It's a rather pathetic failing of mine that most of my "I remember exactly what I was doing when" moments revolve around sports. Sure, there were those seminal moments in history that everyone born after the Kennedy assassination has mentally bookmarked (9/11, the fall of the Berlin Wall, the Challenger explosion, the end of the Iran hostage crisis...if you're of a certain vintage...ahem).
But pretty much all of my total recall involves some sport or another. Ali destroying Spinks in The Battle of New Orleans, one of the greatest 15 round title bouts of all time? In my pyjamas, sitting in my grandparents' basement, downing 7-Up and eating salt and vinegar chips. Witnessing my first no-hitter on NBC's Saturday Game of the Week (Jack Morris, Detroit Tigers)? Ditto. Only without the pyjamas.
And on it goes...Miracle On Ice? At home, sick as a dog with the flu. Punchup in Piestany? Screaming obscenities at the t.v. under the last roof I would ever share with my mother (Don't worry, she's still alive. I just moved out a few years later. She didn't). Game 3, '87 Canada Cup? A teen dance club in Cornwall (I was 16 and perpetually horny...don't judge me). Joe Carter's home run? A bar called Hurley's in Ottawa South. About a week later, they turned it into a grocery store.
And I remember exactly where I was and what I was doing the very moment the Ottawa Senators were reborn.
Now you both may be asking yourselves "What in Jesus-jumped-up-Christ does this have to do with anything??" Well, let me tell you. It has to do with this:
I often wonder where all these “lifelong” Sens fans came from. The team is not that old. Who did they cheer on before the Sens came, the 67s? Is Ottawa filled with former Habs fans who leapt off at the first sign of trouble (ie. – most of the 90s) or is OKIAs that stoppde cheering for the Leafs once the Sens got (regular season) good (ie – the latter part of our current decade.)This particular pearl of wisdom came from commenter blurr1974 on a post at (and it pains me to say this but only because it involves the Laffs) the superbly written Pension Plan Puppets, but it's not an uncommon sentiment amongst Tannenbaum's Army Of The Wallet Bearing Undead.
They are quick to heap scorn on anyone with the temerity to *GASP!* turn their back on the Original Six once an expansion franchise lands in their laps. They cannot grasp how we, who live outside of the 905 can possibly transfer our allegiances to one of them young 'un upstarts, dagnabbit!

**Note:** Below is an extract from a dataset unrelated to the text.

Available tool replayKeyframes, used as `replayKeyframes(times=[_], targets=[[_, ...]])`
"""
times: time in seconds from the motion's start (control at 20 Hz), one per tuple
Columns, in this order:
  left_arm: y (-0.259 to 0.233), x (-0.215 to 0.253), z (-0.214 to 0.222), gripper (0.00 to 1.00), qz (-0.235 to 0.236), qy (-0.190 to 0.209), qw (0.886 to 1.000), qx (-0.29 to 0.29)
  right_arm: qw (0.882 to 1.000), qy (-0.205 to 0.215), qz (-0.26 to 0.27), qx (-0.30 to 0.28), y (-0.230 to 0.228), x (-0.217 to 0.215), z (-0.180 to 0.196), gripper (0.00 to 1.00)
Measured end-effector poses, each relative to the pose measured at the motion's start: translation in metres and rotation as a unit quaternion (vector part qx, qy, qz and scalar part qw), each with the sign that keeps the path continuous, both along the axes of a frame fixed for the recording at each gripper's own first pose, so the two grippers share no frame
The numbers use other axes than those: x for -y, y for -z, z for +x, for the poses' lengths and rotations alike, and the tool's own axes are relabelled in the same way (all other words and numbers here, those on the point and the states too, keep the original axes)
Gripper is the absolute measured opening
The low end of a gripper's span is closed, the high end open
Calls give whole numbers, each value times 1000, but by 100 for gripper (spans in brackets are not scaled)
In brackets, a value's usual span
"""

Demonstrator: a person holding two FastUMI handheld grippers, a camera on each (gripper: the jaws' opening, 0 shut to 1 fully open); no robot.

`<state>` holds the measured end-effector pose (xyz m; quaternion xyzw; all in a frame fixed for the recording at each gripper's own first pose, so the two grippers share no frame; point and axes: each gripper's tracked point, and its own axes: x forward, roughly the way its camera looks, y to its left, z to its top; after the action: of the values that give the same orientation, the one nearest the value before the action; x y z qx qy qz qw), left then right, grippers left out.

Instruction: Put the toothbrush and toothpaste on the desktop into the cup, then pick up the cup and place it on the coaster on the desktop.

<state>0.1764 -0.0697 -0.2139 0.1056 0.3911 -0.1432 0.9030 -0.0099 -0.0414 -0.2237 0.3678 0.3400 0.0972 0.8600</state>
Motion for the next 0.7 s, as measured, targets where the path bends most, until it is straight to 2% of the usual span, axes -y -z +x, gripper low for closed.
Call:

The fact that the Opening Night crowds in Vancouver (1970) Winnipeg, Quebec City and Edmonton (1979) and yes, even Ottawa (1993) were not composed entirely of newborns shitting their Huggies boggles their imagination. So, blurr1974, let me try to enlighten you and your bretheren. Again. I'll type this slowly, since it seems some of you have trouble with basic logic: Your city is not our city. Your team is no longer our team.
Sure, before we were awarded a franchise, all Ottawa hockey fans were easily divisible between Leafs and Habs. We didn't have much of a choice, did we? Personally, I was a Habs "fan". But it was purely an accident of geography. Cornwall was closer to Montreal than Toronto. Throw in the French-Canadian side of my family, and voila; Allez La Sainte Flannelle! But it was strictly a marriage of convenience. Ottawa, an hour down the road, had always been my second home (GO RIDERS! NORTH SIDE SUCKS!).
And then a funny thing happened, blurr1974. As I lay in my dorm room at Carleton University on December 6th, 1990, drinking beer and listening to 54Rock on the crappy clock radio on my bedside table, the news guy broke into regular programming to announce something that would change my life forever. The NHL had given Ottawa a team. They gave me my team.
Yeah. I remember exactly where I was and what I was doing. So with all due respect blurr1974, please don't ever cast aspersions on the legitimacy of my devotion. The only reason I can't call myself a "lifelong Sens fan" is through the simple, and completely accidental fact that I happened to have been born before the team. Oh, and the #13 Jamie Baker, vintage 1993 jersey hanging in my closet kindly advises you to stick it up your ass.